WORK TO COMPLETE | Your task is to output the data exactly as it stands.

----------

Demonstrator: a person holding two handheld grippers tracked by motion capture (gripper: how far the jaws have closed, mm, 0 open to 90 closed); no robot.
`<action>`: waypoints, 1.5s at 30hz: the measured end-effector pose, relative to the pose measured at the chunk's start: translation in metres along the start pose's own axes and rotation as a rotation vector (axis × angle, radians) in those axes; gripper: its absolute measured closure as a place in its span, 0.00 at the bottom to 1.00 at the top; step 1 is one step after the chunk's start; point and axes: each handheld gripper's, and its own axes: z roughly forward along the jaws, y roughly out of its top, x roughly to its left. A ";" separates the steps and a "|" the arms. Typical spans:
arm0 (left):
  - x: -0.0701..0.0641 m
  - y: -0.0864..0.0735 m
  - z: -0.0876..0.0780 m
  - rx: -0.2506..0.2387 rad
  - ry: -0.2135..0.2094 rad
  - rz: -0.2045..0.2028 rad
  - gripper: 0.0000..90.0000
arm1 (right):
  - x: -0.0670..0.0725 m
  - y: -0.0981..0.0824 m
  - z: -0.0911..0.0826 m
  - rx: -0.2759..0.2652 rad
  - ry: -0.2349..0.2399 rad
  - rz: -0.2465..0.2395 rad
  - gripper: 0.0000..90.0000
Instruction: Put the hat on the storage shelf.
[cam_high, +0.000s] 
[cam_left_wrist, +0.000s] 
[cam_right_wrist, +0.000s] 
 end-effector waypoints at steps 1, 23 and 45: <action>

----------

OUTPUT FOR THIS TASK |
Demonstrator: a person holding two handheld grippers tracked by motion capture (gripper: how far the jaws have closed, mm, 0 open to 90 closed); no robot.
`<action>`: waypoints, 1.5s at 30hz: the measured end-effector pose, relative to the pose measured at the chunk's start: translation in metres along the start pose's own axes and rotation as a rotation vector (axis × angle, radians) in those axes; gripper: its absolute measured closure as a place in its span, 0.00 at the bottom to 1.00 at the top; step 1 is one step after the chunk's start; point and axes: each handheld gripper's, and its own axes: z roughly forward along the jaws, y roughly out of its top, x roughly to its left. A ";" separates the steps and a "|" the arms. Typical spans:
arm0 (left):
  - x: -0.0701..0.0641 m
  - y: -0.0864..0.0735 m
  - z: -0.0876..0.0780 m
  - rx: -0.2506..0.2387 rad
  - ry: -0.2135..0.2094 rad
  - rz: -0.2045..0.2028 rad
  - gripper: 0.0000..90.0000
arm1 (right):
  - x: -0.0670..0.0725 m
  - y: -0.0981..0.0824 m
  - z: -0.0911..0.0826 m
  - rx: -0.2759..0.2652 rad
  - ry: -0.2349..0.2399 rad
  - rz: -0.2465..0.2395 rad
  - gripper: 0.0000..90.0000
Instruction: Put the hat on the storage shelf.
[cam_high, +0.000s] 
[cam_left_wrist, +0.000s] 
[cam_right_wrist, +0.000s] 
 end-effector waypoints at steps 1, 23 and 45: <action>

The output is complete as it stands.